• **About this exercise**:
Exactly the lines from the beginning of the records below through the line with "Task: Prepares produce" must be given again, without pictures.

(Saved entries)
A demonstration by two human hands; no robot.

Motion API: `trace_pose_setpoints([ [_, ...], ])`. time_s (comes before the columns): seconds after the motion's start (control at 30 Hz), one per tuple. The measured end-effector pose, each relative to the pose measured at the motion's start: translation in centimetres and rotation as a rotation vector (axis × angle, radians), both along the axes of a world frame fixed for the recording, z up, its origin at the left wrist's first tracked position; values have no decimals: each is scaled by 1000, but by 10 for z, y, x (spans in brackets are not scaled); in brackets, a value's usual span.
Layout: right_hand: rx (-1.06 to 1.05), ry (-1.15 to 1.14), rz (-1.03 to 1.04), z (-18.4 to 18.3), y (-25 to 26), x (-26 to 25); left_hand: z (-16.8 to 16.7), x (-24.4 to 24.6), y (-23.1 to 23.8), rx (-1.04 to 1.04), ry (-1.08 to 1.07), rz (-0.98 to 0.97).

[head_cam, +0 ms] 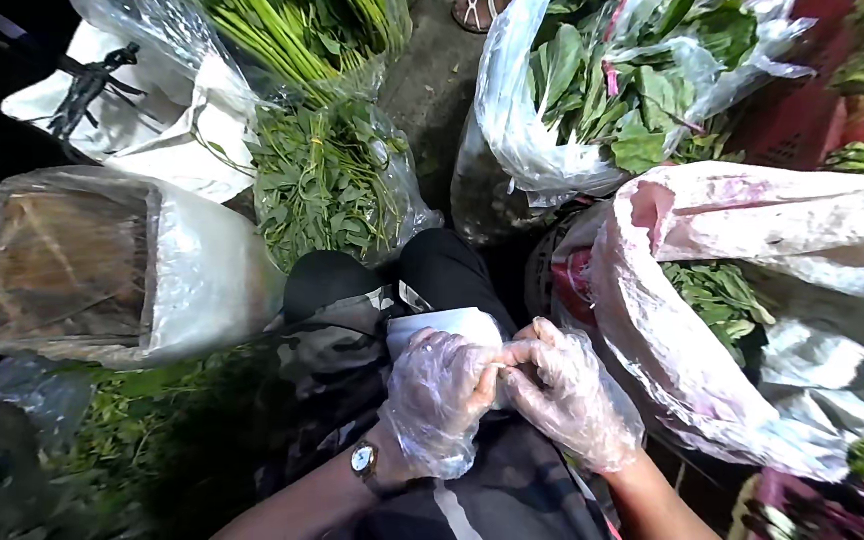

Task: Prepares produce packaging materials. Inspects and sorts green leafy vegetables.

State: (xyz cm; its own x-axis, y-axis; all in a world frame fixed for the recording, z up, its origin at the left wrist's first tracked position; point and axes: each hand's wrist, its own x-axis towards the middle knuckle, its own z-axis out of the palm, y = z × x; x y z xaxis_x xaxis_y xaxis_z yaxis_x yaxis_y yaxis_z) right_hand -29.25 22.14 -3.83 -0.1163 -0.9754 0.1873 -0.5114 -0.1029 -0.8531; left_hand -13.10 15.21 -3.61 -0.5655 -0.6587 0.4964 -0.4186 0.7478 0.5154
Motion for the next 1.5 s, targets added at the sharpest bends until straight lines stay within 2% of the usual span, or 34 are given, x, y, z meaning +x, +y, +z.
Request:
trace_pose_setpoints([
  [0.1, 47, 8, 62, 4, -1, -6, 0, 2, -3, -55, -57, -1],
  [0.17, 5, 22, 42, 2, 0, -7, 7, 4, -4, -39, -136, 2],
  [0.27, -128, 69, -20, -7, 0, -2, 17, 4, -8, 154, -229, -41],
  [0.37, -229, 115, -27, -14, -2, -2, 15, 1, -12, 338, -174, -61],
  [0.57, -198, 136, -90, -16, -2, -4, 4, 2, -14, 337, -71, -68],
  [0.7, -196, -2, -33, -21, 2, -5, 17, 3, -19, 319, -224, -111],
  [0.8, -253, 6, -82, -19, 4, -5, 27, -1, -20, 439, -275, -121],
  [0.93, -279, 56, -133, -18, 10, -7, 20, -3, -25, 709, -93, -130],
  [1.0, -304, 143, -98, -14, 12, -6, 14, -7, -21, 612, -23, -140],
  [1.07, -320, 130, -72, -12, 10, -7, 10, -8, -14, 453, -31, -151],
  [1.23, -209, -389, -12, -24, 0, -7, 3, -3, -13, 385, -23, -177],
  [1.33, -142, -537, -72, -22, -3, 2, 2, -1, -8, 331, -45, -113],
  [1.4, -138, -507, -120, -20, -2, 5, 5, -2, -5, 283, -82, -58],
  [1.5, -181, -193, -79, -16, 3, 1, 3, -3, -3, 256, -81, -2],
])
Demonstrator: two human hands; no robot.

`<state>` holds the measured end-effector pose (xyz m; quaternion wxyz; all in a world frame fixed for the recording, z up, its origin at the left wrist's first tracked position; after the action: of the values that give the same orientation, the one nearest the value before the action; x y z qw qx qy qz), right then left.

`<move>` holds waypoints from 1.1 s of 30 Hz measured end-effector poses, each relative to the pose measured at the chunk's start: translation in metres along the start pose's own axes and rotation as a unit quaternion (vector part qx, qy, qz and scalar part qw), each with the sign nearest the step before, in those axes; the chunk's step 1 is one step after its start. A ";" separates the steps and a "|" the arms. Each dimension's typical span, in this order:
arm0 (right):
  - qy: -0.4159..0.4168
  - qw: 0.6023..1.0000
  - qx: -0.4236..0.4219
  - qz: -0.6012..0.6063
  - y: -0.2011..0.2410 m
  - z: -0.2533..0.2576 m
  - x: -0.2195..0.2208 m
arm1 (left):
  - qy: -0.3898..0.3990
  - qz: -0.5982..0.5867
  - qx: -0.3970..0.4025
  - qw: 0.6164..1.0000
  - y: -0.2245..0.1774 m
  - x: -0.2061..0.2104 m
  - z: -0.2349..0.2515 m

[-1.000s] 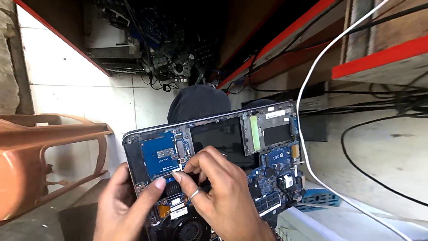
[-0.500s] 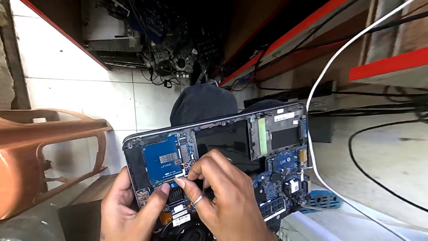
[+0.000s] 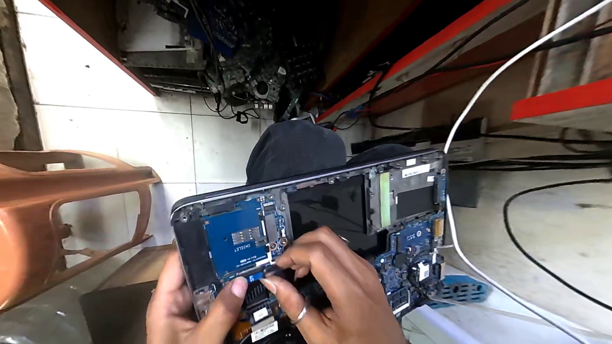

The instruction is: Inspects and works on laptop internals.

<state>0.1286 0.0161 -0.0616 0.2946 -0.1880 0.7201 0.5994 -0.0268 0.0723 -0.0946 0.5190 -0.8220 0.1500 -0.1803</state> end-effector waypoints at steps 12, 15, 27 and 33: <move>-0.064 0.997 -0.027 0.015 0.029 -0.028 -0.038 | 0.044 0.081 0.167 0.982 -0.039 0.011 -0.028; -0.084 0.996 -0.033 0.024 0.031 -0.033 -0.041 | 0.037 0.115 0.162 0.979 -0.038 0.008 -0.036; 0.025 0.999 -0.010 0.030 0.002 -0.026 -0.018 | -0.020 0.019 -0.009 1.000 0.009 -0.008 0.002; 0.059 0.998 -0.025 -0.028 -0.001 -0.025 -0.004 | -0.058 -0.046 -0.005 0.997 0.018 -0.024 0.004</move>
<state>0.1267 -0.0090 -0.0571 0.2633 -0.2504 0.7157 0.5964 -0.0474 0.0787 -0.1155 0.5138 -0.8396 0.0830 -0.1556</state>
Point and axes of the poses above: each hand's wrist, its own z-axis towards the middle knuckle, its own x-axis out of the palm, y = z × x, the point moved 9 cm from there along z, towards the middle knuckle, and after that the axes turned 5 degrees about y, right-handed, at the moved point
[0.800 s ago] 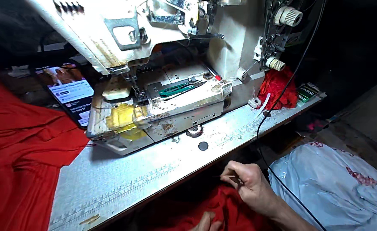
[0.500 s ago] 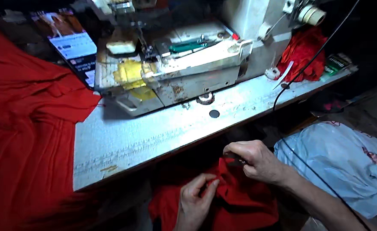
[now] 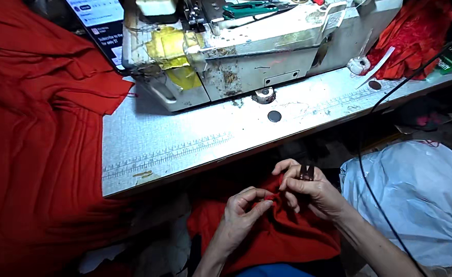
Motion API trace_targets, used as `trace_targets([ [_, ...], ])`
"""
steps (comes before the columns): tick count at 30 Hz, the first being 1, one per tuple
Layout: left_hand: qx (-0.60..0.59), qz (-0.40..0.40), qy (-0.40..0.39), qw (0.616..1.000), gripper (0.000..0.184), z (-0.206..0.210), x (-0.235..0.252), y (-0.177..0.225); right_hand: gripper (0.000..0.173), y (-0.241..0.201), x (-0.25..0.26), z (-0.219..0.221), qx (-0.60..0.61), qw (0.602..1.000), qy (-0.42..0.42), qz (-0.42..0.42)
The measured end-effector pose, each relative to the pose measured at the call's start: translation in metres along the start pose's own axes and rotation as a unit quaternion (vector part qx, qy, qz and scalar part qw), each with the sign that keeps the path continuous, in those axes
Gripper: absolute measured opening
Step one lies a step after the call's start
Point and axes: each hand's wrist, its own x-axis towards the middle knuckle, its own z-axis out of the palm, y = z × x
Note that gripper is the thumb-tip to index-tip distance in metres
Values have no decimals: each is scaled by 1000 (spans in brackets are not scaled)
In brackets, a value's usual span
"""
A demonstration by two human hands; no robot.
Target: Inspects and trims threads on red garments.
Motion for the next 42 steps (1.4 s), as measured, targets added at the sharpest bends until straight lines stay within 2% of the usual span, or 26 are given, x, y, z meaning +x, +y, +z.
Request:
trace_targets([
  [2,50,46,13,998,17,2,1,-1,20,-3,-5,19,-16,1000,-26,4],
  [4,96,114,35,988,18,8,2,-1,18,-3,-14,41,-170,982,-57,-63],
  [6,149,179,35,972,30,14,0,0,17,6,-20,50,-360,909,-97,-184],
  [7,161,198,32,966,31,17,-1,1,15,10,-21,49,-393,891,-96,-208],
  [8,164,203,37,965,26,18,-3,0,16,9,-21,44,-385,898,-68,-201],
  [9,159,192,48,967,20,16,-4,-3,17,4,-20,35,-345,923,-9,-171],
  [11,150,136,79,976,14,7,-12,-9,17,-10,-12,8,-199,967,124,-100],
  [13,123,92,102,983,12,2,-15,-10,18,-21,-8,-3,-111,976,172,-78],
  [15,78,61,102,990,11,7,-16,-7,16,-20,-12,7,-132,985,101,-45],
  [17,37,45,93,994,13,11,-13,-3,17,-27,-9,15,-234,972,-5,-27],
  [19,-11,23,82,996,13,6,-15,-2,17,-49,-2,16,-384,915,-39,-116],
  [22,-53,-6,79,995,14,-1,-21,1,15,-106,2,31,-441,867,73,-222],
  [23,-66,-7,79,995,15,-2,-21,2,20,-127,3,38,-489,838,112,-213],
  [25,-85,0,75,993,16,-2,-21,3,37,-155,16,37,-669,713,160,-140],
  [26,-88,10,72,993,16,-3,-20,2,44,-155,31,15,-733,644,164,-144],
  [27,-86,19,69,994,16,-3,-18,2,44,-151,40,-3,-770,601,164,-137],
  [29,-79,27,75,994,15,-1,-17,2,41,-140,38,-16,-800,558,185,-125],
  [30,-69,27,81,994,15,1,-18,3,40,-132,31,-12,-797,554,199,-136],
  [32,-39,28,80,996,16,3,-17,5,43,-110,10,0,-757,585,194,-218],
  [34,-12,45,64,997,16,5,-12,8,35,-78,-5,12,-679,664,119,-290],
  [36,21,80,40,996,15,5,-5,9,28,-41,-7,14,-579,775,-20,-252],
  [37,43,100,32,994,15,5,-2,9,28,-25,-5,11,-538,813,-74,-209],
  [38,68,115,35,990,15,4,-1,9,24,-11,-3,8,-509,837,-92,-181],
  [40,95,113,92,985,16,1,-3,7,7,3,-1,2,-465,870,-46,-156],
  [42,25,66,203,977,16,-1,-6,2,11,5,-4,-1,-442,886,11,-141],
])
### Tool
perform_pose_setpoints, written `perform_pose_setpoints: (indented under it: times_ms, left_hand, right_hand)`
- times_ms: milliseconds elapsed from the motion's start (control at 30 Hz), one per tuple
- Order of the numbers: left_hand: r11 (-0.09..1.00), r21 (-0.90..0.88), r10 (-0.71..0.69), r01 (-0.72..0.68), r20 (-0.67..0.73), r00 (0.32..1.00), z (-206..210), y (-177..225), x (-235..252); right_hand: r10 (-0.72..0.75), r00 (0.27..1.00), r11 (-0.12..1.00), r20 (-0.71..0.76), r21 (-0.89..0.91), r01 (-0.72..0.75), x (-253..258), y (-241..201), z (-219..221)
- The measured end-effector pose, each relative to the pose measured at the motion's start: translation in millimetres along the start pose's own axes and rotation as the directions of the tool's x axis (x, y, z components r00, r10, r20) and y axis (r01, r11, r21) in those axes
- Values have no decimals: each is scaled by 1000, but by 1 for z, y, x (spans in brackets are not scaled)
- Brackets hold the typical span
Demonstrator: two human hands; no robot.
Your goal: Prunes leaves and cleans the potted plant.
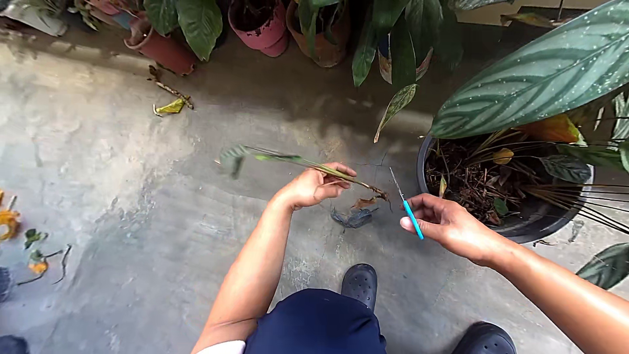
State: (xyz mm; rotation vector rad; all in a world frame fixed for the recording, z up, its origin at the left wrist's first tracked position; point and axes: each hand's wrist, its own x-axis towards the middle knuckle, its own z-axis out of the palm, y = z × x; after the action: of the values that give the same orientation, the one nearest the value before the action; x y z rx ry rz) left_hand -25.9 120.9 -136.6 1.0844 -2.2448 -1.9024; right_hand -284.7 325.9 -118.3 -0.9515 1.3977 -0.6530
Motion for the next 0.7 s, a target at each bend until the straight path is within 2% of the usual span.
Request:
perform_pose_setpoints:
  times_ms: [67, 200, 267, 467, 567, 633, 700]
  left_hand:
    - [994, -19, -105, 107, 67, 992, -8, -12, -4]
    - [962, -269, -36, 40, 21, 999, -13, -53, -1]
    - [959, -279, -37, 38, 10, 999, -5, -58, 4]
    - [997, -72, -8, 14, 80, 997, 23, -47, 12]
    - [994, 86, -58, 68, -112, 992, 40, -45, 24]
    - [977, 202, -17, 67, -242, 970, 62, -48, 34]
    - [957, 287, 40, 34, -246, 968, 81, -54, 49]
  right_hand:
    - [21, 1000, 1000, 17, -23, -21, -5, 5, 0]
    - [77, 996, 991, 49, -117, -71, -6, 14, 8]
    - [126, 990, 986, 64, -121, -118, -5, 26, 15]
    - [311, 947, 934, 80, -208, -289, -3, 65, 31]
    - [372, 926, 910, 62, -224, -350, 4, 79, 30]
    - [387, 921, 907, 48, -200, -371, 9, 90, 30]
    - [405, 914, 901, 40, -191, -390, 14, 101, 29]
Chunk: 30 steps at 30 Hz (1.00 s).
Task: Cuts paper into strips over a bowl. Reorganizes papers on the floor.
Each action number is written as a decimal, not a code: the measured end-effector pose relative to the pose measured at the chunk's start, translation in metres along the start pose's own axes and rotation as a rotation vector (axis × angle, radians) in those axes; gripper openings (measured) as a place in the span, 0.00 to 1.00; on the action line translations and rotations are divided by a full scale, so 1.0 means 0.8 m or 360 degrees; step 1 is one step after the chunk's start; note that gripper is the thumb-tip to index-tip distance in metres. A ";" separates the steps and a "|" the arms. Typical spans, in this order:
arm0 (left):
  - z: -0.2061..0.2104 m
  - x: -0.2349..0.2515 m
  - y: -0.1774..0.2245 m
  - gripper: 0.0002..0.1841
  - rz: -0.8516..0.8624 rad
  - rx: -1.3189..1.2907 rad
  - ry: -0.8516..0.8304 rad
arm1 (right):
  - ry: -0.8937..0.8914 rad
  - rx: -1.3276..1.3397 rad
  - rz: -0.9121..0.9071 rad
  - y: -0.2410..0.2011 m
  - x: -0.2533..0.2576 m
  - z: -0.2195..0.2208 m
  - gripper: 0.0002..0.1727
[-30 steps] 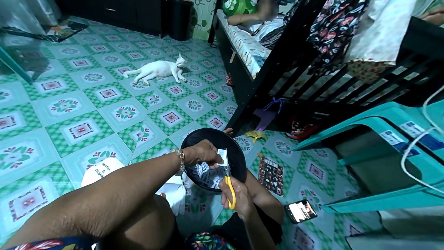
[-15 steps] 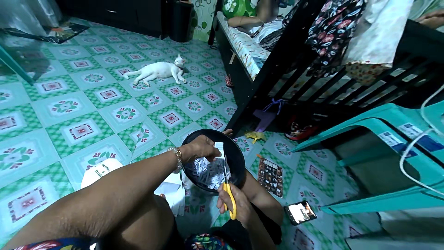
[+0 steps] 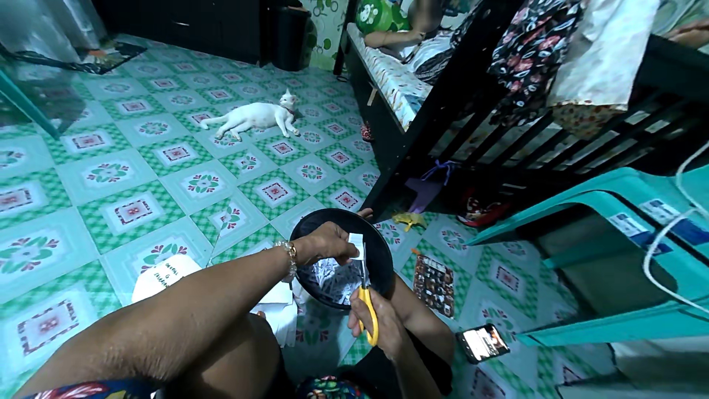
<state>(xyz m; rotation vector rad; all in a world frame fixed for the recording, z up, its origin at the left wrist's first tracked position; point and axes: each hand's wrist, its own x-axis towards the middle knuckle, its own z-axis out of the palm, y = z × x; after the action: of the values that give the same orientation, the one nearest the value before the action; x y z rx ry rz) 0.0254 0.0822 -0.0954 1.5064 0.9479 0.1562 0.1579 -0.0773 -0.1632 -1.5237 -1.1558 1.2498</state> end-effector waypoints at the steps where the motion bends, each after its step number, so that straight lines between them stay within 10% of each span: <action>1: 0.000 0.001 0.000 0.12 -0.0007 0.0006 0.0008 | -0.0004 -0.0003 -0.0007 0.001 0.000 0.000 0.09; 30: 0.006 0.000 -0.001 0.12 -0.0065 -0.0039 -0.0131 | 0.0141 0.0098 -0.0078 -0.003 0.011 0.010 0.07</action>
<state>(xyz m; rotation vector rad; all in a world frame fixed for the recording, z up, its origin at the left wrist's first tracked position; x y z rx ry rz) 0.0284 0.0783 -0.0969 1.4592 0.9071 0.0752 0.1507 -0.0678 -0.1645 -1.4814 -1.0814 1.1633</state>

• **Response area**:
A demonstration by two human hands; no robot.

Motion API: `trace_pose_setpoints([ [_, ...], ])`. time_s (comes before the columns): seconds after the motion's start (control at 30 Hz), one per tuple. The measured end-effector pose, each relative to the pose measured at the motion's start: translation in centimetres and rotation as a rotation vector (axis × angle, radians), both along the axes of a world frame fixed for the recording, z up, its origin at the left wrist's first tracked position; values have no decimals: each is scaled by 1000, but by 10 for z, y, x (spans in brackets are not scaled); in brackets, a value's usual span.
Layout: right_hand: rx (-1.06 to 1.05), ry (-1.15 to 1.14), rz (-1.03 to 1.04), z (-18.4 to 18.3), y (-25 to 26), x (-26 to 25); left_hand: z (-16.8 to 16.7), x (-24.4 to 24.6), y (-23.1 to 23.8), rx (-1.04 to 1.04), ry (-1.08 to 1.07), rz (-0.98 to 0.97).

[head_cam, +0 ms] 

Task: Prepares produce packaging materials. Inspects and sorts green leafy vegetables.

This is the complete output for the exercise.